2. Netting and settlement of
payments – banks act as both collection and paying agents for customers,
participating in interbank clearing and settlement systems to collect, present,
be presented with, and pay payment instruments. This enables banks to economize
on reserves held for settlement of payments, since inward and outward payments
offset each other. It also enables the offsetting of payment flows between
geographical areas, reducing the cost of settlement between them.
3. Credit intermediation – banks
borrow and lend back-to-back on their own account as middle men.
4. Credit quality improvement –
banks lend money to ordinary commercial and personal borrowers (ordinary credit
quality), but are high quality borrowers. The improvement comes from
diversification of the bank's assets and capital which provides a buffer to
absorb losses without defaulting on its obligations.

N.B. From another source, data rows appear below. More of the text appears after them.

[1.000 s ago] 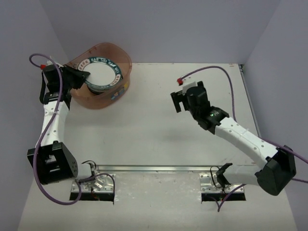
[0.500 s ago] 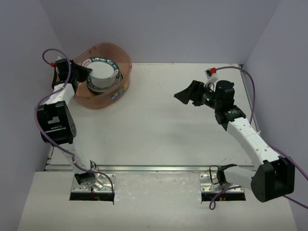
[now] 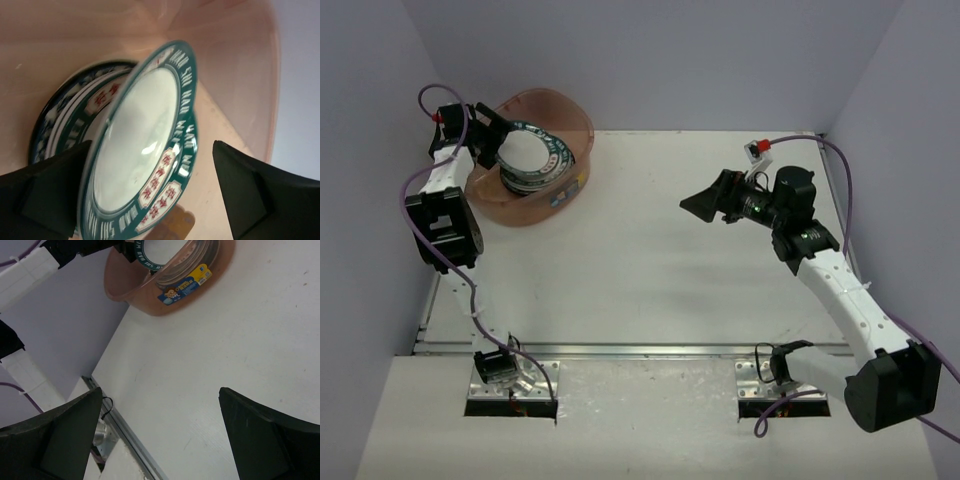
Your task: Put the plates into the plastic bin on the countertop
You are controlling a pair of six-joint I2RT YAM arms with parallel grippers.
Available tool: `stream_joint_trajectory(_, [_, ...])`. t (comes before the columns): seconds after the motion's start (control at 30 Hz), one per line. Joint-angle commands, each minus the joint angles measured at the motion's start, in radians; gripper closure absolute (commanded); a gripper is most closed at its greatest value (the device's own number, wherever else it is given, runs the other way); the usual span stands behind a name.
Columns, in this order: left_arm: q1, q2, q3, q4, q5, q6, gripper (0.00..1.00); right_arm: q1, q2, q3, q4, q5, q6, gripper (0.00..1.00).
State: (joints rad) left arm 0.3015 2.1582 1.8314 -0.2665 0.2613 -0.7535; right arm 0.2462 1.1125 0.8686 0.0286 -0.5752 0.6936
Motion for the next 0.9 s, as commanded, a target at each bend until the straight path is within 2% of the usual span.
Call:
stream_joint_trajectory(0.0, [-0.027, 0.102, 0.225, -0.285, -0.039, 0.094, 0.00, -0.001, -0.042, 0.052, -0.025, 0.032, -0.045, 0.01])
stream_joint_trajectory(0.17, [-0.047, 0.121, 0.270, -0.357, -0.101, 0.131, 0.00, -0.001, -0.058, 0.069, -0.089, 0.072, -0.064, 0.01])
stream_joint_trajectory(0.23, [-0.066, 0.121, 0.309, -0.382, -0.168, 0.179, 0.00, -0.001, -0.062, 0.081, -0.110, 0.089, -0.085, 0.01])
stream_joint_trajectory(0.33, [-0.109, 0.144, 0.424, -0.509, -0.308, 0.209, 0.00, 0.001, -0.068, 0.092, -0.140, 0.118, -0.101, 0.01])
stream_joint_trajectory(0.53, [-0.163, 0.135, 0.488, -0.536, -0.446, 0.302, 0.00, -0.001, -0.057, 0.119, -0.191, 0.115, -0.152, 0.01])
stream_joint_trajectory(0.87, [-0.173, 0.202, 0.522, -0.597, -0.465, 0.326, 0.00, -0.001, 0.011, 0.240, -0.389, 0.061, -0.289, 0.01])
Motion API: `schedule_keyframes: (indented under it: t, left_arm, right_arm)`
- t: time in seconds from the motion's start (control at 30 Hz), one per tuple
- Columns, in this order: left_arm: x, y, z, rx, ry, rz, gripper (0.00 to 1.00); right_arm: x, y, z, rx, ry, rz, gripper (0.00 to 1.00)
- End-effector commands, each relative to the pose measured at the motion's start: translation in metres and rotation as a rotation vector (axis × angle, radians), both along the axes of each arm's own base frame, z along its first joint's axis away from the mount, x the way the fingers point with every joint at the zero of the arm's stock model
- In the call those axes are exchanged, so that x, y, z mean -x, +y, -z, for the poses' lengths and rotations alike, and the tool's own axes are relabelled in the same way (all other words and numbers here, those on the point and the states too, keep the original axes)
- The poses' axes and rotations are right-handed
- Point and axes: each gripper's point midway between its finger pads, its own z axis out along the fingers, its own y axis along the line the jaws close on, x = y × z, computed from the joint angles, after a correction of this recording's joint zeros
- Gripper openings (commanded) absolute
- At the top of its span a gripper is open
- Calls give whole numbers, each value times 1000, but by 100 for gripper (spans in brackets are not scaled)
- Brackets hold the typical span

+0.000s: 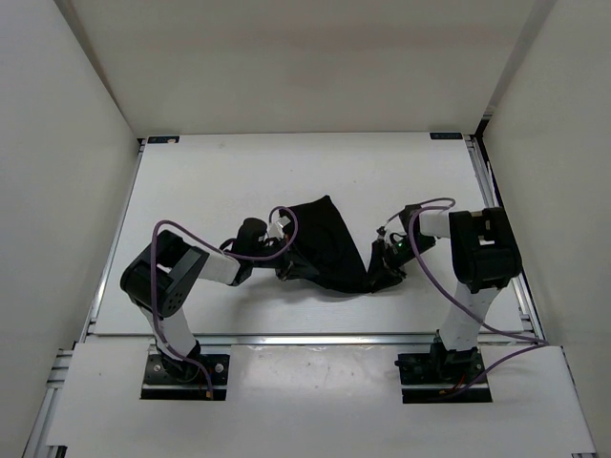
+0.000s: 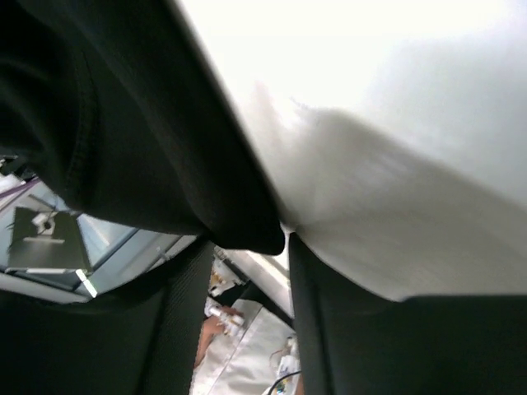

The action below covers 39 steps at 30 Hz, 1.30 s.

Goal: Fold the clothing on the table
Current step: Fold the skirt

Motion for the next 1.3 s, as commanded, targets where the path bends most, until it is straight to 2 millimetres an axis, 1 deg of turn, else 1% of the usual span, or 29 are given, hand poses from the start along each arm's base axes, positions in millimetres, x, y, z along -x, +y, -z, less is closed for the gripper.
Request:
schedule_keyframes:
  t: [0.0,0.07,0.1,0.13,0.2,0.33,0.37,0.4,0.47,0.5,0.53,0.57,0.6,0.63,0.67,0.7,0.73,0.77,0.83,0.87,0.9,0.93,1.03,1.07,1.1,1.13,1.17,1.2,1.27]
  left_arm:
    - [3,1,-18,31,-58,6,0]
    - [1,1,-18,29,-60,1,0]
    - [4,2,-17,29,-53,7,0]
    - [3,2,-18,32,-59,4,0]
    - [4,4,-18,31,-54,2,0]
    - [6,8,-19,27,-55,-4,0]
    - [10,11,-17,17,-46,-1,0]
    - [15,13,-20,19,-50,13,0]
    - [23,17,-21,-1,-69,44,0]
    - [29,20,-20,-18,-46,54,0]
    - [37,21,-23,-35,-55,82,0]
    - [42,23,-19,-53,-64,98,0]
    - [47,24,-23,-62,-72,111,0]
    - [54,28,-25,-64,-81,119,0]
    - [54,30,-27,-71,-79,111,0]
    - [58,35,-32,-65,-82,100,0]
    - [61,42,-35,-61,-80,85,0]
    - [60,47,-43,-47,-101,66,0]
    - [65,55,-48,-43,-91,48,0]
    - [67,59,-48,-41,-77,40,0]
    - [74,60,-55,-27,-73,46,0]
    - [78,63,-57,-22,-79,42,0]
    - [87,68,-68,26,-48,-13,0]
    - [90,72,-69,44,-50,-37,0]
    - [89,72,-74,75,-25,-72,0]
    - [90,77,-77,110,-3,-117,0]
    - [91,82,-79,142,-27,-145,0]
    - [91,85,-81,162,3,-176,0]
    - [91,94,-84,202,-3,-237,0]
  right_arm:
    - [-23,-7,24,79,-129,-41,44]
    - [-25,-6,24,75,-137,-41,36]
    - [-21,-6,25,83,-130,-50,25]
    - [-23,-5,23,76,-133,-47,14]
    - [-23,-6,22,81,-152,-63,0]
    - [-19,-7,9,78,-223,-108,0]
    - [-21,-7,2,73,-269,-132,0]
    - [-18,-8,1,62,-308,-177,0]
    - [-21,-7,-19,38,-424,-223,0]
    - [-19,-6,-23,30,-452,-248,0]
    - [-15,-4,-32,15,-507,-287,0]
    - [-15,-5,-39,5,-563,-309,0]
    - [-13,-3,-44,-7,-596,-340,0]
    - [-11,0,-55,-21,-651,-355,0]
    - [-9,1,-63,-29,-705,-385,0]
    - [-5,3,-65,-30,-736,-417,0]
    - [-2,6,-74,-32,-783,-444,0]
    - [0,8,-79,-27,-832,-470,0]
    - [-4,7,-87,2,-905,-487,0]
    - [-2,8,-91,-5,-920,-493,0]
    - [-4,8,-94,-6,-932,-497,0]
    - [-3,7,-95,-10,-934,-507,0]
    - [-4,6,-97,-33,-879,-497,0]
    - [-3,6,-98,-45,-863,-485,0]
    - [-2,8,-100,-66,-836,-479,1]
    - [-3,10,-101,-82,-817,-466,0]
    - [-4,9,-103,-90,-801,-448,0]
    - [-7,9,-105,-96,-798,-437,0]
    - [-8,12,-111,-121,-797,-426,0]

However, banknotes and
deposits are generally unsecured; if the bank gets into difficulty and pledges
assets as security, to raise the funding it needs to continue to operate, this
puts the note holders and depositors in an economically subordinated position.
5. Asset liability mismatch/Maturity transformation – banks
borrow more on demand debt and short term debt, but provide more long term
loans. In other words, they borrow short and lend long. With a stronger credit
quality than most other borrowers, banks can do this by aggregating issues
(e.g. accepting deposits and issuing banknotes) and redemptions (e.g.
withdrawals and redemption of banknotes), maintaining reserves of cash,
investing in marketable securities that can be readily converted to cash if
needed, and raising replacement funding as needed from various sources (e.g.
wholesale cash markets and securities markets).
6. Money
creation – whenever a bank gives out a loan in a fractional-reserve banking system, a
new sum of virtual money is created.